Geçmiş ramazanlara döndüğümde biraz da zihnimdeki anneye dönüyorum. Annem, ya ocağın başında ya da kuzine soba önünde hamur işleri yapardı. Özellikle arife günü konu komşuya dağıtmak üzere çokça ‘katmer’ kızartırdı. Çayla birlikte nefis olurdu taze katmerler. Güzel yiyeceklerle ramazanı sevdirirdi annem. Bundan olacak, ne zaman kızaran bir hamur kokusu duysam aklıma ansızın annem gelir.
Ramazan o günlerde de burcu buram kokardı. Bildik tanıdık kokulardan farklı olan ve insanı doğrudan sarıp sarmalayan bu kokuyu, öyle sanıyorum, cümle âlem hissederdi. Bu rayiha, her oruç ayında, tıpkı cemreler gibi ipeksi bir yumuşaklığı mayalar durur ve insan ruhuna cennet hakkında kuvvetli ipuçları verir. Sanki İç Anadolu’da Akdeniz iklimi yaşamak gibi bir şeydir bu. İnanıyorum ki, dünyada orucun yaşandığı her yerde böyledir.

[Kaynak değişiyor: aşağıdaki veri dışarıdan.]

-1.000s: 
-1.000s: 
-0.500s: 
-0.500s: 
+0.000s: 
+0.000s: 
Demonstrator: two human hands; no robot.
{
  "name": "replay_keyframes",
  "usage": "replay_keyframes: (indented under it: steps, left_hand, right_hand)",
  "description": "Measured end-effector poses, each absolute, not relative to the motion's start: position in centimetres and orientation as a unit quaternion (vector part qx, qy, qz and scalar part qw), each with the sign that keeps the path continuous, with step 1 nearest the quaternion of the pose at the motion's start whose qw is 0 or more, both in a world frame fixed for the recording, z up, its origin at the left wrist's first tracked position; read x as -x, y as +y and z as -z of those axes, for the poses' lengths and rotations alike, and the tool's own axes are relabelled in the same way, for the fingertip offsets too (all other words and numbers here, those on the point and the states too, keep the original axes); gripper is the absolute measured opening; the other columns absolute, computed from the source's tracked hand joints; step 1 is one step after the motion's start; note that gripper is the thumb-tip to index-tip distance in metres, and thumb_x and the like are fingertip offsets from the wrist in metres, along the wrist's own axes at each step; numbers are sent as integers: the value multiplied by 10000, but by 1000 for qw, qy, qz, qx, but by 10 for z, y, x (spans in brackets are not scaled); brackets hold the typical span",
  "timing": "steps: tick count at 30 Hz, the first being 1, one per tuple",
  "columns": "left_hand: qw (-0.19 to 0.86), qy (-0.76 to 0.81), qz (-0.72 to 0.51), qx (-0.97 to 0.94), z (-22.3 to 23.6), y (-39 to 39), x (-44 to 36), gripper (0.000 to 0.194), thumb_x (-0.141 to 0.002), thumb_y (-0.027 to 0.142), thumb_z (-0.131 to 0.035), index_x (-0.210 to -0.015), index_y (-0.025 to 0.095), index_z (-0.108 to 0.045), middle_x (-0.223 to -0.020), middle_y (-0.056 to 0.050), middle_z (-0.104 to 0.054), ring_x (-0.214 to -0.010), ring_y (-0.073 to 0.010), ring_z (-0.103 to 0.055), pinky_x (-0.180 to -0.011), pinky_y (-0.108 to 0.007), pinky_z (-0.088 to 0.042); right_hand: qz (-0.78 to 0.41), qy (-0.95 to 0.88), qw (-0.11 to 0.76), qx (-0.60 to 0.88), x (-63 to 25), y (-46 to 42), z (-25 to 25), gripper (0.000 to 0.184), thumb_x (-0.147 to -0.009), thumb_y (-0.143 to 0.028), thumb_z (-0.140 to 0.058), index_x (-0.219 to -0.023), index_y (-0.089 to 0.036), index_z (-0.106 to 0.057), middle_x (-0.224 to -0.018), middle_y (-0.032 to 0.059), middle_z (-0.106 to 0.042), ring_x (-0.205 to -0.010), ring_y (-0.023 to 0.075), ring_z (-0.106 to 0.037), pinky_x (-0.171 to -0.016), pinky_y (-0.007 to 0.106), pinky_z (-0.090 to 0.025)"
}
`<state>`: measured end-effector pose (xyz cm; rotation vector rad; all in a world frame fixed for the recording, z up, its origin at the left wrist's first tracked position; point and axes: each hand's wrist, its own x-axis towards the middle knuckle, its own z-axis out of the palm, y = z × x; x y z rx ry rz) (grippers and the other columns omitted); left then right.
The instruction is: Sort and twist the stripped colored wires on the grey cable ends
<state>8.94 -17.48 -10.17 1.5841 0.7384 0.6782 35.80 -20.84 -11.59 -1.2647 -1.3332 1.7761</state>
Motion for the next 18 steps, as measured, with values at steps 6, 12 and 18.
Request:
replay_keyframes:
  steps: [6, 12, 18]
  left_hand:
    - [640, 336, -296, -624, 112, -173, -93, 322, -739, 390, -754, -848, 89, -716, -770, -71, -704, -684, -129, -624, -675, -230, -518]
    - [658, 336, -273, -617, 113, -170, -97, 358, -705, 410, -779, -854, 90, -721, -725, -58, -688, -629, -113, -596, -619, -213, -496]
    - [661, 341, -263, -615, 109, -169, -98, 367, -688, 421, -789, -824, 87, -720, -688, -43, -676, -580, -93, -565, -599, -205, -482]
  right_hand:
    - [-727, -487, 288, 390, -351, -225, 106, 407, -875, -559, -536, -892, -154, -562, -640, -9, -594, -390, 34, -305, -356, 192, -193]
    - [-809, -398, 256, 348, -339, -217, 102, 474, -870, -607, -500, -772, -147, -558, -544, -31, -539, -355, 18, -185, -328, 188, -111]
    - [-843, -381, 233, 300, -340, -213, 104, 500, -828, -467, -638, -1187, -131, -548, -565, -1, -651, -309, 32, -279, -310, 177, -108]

Güzelim kokusuyla, dolup taşan camileriyle, ibadet hazzıyla ruhanileşen müminleriyle, sükûna eren şehirleriyle bu gün de bir başkadır ramazan. Adeta, biz fanilere emaneten bahşedilen cennet gibidir; lakin faniliğin rengi, yapraklarını sarartır onun da. Geride aydınlık çehreler ve tatlı hatıralar bırakarak ve henüz kendisine doymadan, tatlı bir bayram eşliğinde, uyku öncesi okunan güzel bir kitap gibi kayıverir elimizden.